Section 2.01                                The Offer.

(a)                                  Provided that this Agreement shall not have previously been validly terminated in accordance with Section 10.01 and that none of the events set forth in Paragraph (2) (excluding Paragraph (2)(c)) of Annex I hereto shall exist or have occurred and be continuing, as promptly as practicable after the date hereof, but in any event within ten (10) business days after the date of this Agreement, Parent shall cause Purchaser to, and Purchaser shall, commence (within the meaning of Rule 14d-2 under the Exchange Act) the Offer for all of the outstanding Company Common Shares (other than Company Common Shares described in Section 4.01(a)) for a price per Company Common Share equal to the Offer Price (as adjusted as provided in Section 2.01(f)).  The date on which Purchaser commences the Offer, within the meaning of Rule 14d-2 under the Exchange Act, is referred to in this Agreement as the “Offer Commencement Date”.

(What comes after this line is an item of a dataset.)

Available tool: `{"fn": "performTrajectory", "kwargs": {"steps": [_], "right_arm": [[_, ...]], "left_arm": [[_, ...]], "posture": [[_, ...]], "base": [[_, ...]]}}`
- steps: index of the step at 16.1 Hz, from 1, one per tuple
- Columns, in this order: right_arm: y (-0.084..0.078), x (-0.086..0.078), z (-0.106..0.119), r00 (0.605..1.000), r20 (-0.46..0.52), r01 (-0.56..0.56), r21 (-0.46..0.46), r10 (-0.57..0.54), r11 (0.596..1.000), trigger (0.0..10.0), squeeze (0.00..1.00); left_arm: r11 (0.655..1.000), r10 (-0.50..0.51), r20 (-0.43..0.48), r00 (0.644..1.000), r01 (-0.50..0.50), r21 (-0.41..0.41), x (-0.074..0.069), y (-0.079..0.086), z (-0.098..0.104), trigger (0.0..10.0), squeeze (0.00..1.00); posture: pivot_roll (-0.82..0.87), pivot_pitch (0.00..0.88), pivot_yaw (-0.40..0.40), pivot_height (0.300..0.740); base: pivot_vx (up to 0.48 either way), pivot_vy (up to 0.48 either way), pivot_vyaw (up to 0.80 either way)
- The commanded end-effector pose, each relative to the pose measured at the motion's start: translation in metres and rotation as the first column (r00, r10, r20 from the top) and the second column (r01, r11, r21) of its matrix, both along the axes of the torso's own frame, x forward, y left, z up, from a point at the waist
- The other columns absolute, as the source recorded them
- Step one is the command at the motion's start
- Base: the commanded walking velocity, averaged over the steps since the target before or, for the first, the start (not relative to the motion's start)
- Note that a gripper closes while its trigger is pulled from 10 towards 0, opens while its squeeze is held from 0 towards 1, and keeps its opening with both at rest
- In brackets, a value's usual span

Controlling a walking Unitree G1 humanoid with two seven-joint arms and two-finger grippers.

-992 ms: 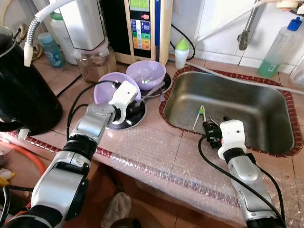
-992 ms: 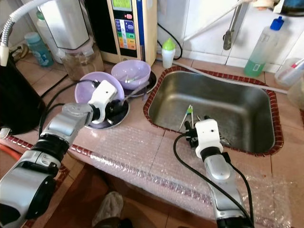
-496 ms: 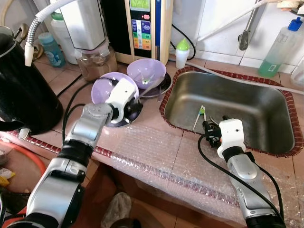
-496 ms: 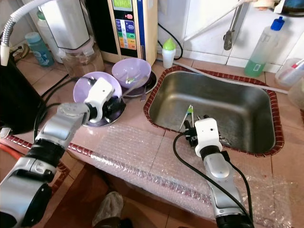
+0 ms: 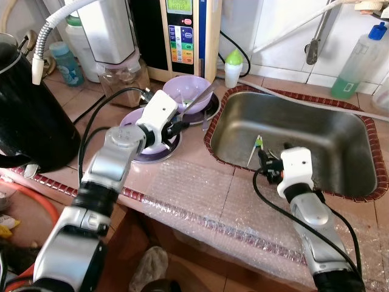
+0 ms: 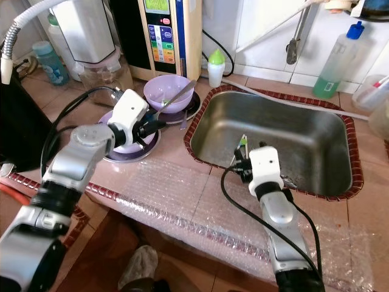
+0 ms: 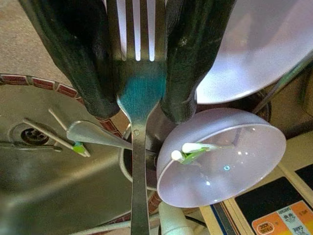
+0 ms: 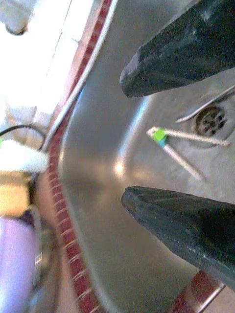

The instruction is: Kitchen organization

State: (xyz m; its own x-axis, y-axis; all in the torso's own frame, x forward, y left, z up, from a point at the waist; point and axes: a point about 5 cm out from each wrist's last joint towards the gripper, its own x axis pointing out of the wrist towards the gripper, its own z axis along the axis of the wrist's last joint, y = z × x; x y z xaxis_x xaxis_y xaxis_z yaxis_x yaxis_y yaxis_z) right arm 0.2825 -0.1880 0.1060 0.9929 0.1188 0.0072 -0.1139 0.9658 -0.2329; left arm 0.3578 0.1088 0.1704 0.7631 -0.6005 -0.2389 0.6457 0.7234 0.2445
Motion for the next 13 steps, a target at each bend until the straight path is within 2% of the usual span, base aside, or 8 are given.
{"fn": "performTrajectory", "kwargs": {"steps": [1, 2, 3, 4, 7, 9, 10, 13], "right_arm": [[0.001, 0.002, 0.008, 0.999, 0.035, -0.016, 0.028, 0.015, 0.999, 10.0, 0.0], [0.004, 0.004, 0.013, 0.998, 0.048, -0.043, 0.066, 0.04, 0.997, 10.0, 0.0], [0.008, 0.006, 0.018, 0.996, 0.059, -0.076, 0.112, 0.07, 0.991, 10.0, 0.0], [0.012, 0.009, 0.025, 0.993, 0.065, -0.111, 0.231, 0.098, 0.967, 10.0, 0.0], [0.032, 0.019, 0.054, 0.961, 0.129, -0.278, 0.488, 0.246, 0.828, 10.0, 0.0], [0.049, 0.023, 0.07, 0.916, 0.181, -0.394, 0.571, 0.357, 0.72, 10.0, 0.0], [0.051, 0.024, 0.071, 0.913, 0.185, -0.4, 0.582, 0.364, 0.708, 10.0, 0.0], [0.062, 0.027, 0.075, 0.886, 0.194, -0.436, 0.654, 0.42, 0.619, 10.0, 0.0]], "left_arm": [[1.0, 0.008, 0.03, 1.0, -0.008, -0.011, -0.001, 0.002, 0.005, 0.0, 0.0], [1.0, 0.01, 0.038, 0.999, -0.01, -0.007, -0.003, 0.002, 0.003, 0.5, 0.0], [1.0, 0.016, 0.057, 0.998, -0.016, -0.003, -0.004, 0.003, 0.003, 0.4, 0.0], [1.0, 0.023, 0.077, 0.997, -0.022, -0.011, -0.004, 0.004, 0.004, 0.0, 0.0], [0.999, 0.017, 0.117, 0.993, -0.013, -0.035, -0.007, 0.003, 0.004, 0.0, 0.0], [0.999, -0.032, 0.117, 0.993, 0.035, -0.027, -0.013, -0.007, -0.001, 0.0, 0.0], [0.999, -0.035, 0.118, 0.992, 0.038, -0.029, -0.014, -0.008, -0.002, 0.0, 0.0], [0.993, -0.102, 0.136, 0.985, 0.108, -0.042, -0.021, -0.021, -0.001, 0.0, 0.0]], "posture": [[-0.08, 0.0, 0.069, 0.74], [-0.08, 0.0, 0.065, 0.74], [-0.08, 0.0, 0.062, 0.74], [-0.07, 0.0, 0.06, 0.74], [-0.07, 0.0, 0.051, 0.74], [-0.07, 0.0, 0.046, 0.74], [-0.06, 0.0, 0.044, 0.74], [-0.06, 0.0, 0.043, 0.74]], "base": [[0.0, 0.0, 0.0], [0.0, 0.0, 0.0], [0.0, 0.0, 0.0], [0.0, 0.0, 0.0], [0.0, 0.0, 0.0], [0.0, 0.0, 0.0], [0.0, 0.0, 0.0], [0.0, 0.0, 0.0]]}}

(b)                                 As promptly as practicable on the later of: (i) the earliest date as of which Purchaser is permitted under applicable Law to accept for payment Company Common Shares tendered pursuant to the Offer and (ii) the earliest date as of which each of the conditions set forth in Annex I (the “Offer Conditions”) shall have been satisfied or waived, Purchaser shall (and Parent shall cause Purchaser to) accept for payment all Company Common Shares tendered pursuant to the Offer (and not validly withdrawn). The obligation of Purchaser to accept for payment Company Common Shares tendered pursuant to the Offer shall be subject only to the satisfaction or waiver of each of the Offer Conditions (and shall not be subject to any other conditions). As promptly as practicable after the acceptance for payment of any Company Common Shares validly tendered pursuant to the Offer (and not properly withdrawn), Purchaser shall pay for such Company Common Shares.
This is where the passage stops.